If you found a security vulnerability, you deserve all the credit.
Please feel free to have a good ROFLMAO over my broken design.
I deserve all the blame and I have all the responsibility for fixing the problem.

I'd like to ask you to fully disclose the details of your valuable findings via GitHub Security Advisory [Report a Vulnerability](https://github.com/mbuesch/letmein/security/advisories/new) tab or report it privately via [security@bues.ch] to me.

If you found a severe security vulnerability, a private disclosue is preferred.
This is to protect our users from [0-Day](https://en.wikipedia.org/wiki/Zero-day_vulnerability) exploits.
I will always publish vulnerabilities to the public after finding a proper fix.

# Security hardening

The public network facing daemon `letmeind` supports the security hardening technique [seccomp](https://en.wikipedia.org/wiki/Seccomp).

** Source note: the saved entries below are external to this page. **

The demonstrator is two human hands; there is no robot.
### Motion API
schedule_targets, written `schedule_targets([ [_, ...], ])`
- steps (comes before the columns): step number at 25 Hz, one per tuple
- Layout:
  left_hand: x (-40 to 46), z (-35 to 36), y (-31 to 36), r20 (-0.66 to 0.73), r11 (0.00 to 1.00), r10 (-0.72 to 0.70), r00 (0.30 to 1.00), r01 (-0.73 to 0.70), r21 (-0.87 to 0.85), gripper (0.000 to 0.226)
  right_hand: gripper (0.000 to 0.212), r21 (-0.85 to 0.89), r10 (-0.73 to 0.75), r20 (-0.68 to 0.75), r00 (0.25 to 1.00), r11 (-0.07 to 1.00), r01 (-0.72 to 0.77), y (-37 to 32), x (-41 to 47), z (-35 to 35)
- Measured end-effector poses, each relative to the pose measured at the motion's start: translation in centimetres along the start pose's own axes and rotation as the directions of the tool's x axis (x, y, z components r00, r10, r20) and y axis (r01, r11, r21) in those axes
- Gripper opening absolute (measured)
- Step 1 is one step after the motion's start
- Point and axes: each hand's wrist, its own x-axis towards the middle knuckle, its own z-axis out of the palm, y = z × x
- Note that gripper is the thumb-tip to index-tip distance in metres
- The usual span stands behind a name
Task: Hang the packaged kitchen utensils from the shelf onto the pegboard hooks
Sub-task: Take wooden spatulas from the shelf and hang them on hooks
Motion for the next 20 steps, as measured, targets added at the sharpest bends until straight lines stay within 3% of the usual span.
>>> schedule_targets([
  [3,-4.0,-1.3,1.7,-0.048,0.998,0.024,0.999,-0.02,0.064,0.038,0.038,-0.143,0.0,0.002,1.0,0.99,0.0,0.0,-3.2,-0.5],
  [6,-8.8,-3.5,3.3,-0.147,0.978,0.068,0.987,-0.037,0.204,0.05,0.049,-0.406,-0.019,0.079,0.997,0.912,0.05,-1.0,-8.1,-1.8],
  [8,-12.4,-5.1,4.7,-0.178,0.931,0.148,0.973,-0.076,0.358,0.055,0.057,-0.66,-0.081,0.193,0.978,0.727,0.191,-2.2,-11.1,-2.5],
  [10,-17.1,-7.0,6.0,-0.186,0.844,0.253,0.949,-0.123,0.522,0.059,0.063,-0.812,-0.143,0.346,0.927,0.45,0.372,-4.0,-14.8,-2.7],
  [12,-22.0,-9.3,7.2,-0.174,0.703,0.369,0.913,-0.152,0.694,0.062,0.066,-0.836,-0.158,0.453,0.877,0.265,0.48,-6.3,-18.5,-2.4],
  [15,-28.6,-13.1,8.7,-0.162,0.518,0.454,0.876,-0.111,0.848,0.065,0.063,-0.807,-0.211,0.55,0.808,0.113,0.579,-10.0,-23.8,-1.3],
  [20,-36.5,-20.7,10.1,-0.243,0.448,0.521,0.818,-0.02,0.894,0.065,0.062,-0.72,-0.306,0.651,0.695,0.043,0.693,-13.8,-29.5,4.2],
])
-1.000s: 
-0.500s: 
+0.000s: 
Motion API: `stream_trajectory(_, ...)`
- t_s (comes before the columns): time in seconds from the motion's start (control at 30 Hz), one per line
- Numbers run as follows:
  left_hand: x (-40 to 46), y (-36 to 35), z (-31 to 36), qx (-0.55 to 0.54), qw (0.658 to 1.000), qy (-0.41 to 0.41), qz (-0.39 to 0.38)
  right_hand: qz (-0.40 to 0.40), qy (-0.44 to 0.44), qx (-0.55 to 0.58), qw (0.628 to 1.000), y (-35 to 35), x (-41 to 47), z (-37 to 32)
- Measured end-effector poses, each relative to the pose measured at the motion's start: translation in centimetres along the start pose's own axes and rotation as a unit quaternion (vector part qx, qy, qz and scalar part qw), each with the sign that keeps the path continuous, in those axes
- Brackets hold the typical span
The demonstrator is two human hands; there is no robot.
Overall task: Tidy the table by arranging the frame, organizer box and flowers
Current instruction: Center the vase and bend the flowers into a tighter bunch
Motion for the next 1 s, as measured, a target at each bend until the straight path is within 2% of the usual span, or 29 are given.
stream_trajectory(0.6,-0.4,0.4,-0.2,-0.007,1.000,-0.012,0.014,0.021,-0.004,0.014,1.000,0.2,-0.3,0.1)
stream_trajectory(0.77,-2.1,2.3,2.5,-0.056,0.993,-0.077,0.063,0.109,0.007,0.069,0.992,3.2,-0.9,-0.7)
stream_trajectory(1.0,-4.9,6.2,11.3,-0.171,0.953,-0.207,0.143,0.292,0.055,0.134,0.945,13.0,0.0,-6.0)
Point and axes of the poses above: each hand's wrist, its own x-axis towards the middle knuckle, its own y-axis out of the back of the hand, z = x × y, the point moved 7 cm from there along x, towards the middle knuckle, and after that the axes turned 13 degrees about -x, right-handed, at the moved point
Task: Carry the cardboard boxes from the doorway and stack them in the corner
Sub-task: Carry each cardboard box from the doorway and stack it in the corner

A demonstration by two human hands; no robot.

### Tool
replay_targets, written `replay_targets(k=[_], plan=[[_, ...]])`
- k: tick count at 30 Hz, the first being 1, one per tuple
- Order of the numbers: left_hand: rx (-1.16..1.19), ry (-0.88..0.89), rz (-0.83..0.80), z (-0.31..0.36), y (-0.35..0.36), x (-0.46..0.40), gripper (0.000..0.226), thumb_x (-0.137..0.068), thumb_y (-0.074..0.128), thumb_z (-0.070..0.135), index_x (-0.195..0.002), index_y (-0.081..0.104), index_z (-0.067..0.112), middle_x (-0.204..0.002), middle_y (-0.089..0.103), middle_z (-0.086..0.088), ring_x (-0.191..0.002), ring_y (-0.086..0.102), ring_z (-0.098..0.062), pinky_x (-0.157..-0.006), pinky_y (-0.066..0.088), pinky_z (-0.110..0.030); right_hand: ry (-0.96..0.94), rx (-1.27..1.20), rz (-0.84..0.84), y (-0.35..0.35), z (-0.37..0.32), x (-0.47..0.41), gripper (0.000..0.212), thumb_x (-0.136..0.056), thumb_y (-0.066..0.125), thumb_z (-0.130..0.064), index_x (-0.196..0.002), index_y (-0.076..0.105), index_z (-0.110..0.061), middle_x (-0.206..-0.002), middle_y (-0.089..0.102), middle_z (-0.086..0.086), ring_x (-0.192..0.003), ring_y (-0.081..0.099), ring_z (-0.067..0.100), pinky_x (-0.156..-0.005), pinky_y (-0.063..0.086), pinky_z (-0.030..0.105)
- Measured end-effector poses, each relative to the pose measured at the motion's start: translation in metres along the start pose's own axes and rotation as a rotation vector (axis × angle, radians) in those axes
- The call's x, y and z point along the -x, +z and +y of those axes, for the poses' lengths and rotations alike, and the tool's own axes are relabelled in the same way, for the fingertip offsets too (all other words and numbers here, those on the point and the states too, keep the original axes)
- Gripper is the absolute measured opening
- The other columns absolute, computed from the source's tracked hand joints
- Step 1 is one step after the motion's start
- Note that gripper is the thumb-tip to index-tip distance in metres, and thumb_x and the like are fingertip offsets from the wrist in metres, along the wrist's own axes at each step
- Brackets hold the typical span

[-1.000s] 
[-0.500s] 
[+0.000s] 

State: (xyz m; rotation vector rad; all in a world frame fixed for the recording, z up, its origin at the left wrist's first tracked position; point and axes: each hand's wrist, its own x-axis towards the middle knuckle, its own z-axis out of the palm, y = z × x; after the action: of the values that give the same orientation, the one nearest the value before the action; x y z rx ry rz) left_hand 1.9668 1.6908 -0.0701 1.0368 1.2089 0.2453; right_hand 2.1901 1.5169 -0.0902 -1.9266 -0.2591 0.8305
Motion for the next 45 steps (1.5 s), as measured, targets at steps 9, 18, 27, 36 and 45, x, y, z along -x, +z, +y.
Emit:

Seccomp basically disables all Operating System Calls (syscalls) that are not required by the application.

By default seccomp is disabled in `letmeind`.
To enabled it, edit `/opt/letmein/etc/letmeind.conf` and set the seccomp option:

```
[GENERAL]
seccomp = kill
```

Setting the `seccomp` option to `kill` will fully enable seccomp.
If the `letmeind` daemon executes a syscall that has not explicitly been allowed by the hard-coded allow-list, the Linux kernel will immediately kill `letmeind`.
That way attacker injected code cannot execute arbitrary syscalls that are not on the allow-list.

Alternatively, you can configure the `seccomp` option to `log`.
This will **not** give you any bug-exploit protection, but it will print a kernel log error message, if a syscall is called that is not on the letmein allow-list.
This is useful for debugging.

Note that depending on your Linux Distribution you might be getting false seccomp kills, because the allow-list doesn't include a required syscall.
In this case, please open a Github Issue on letmein.

Seccomp is currently only supported on the `x86_64` and `aarch64` CPU architectures.

The seccomp feature of letmeind has been tested with Debian Linux Stable and Unstable.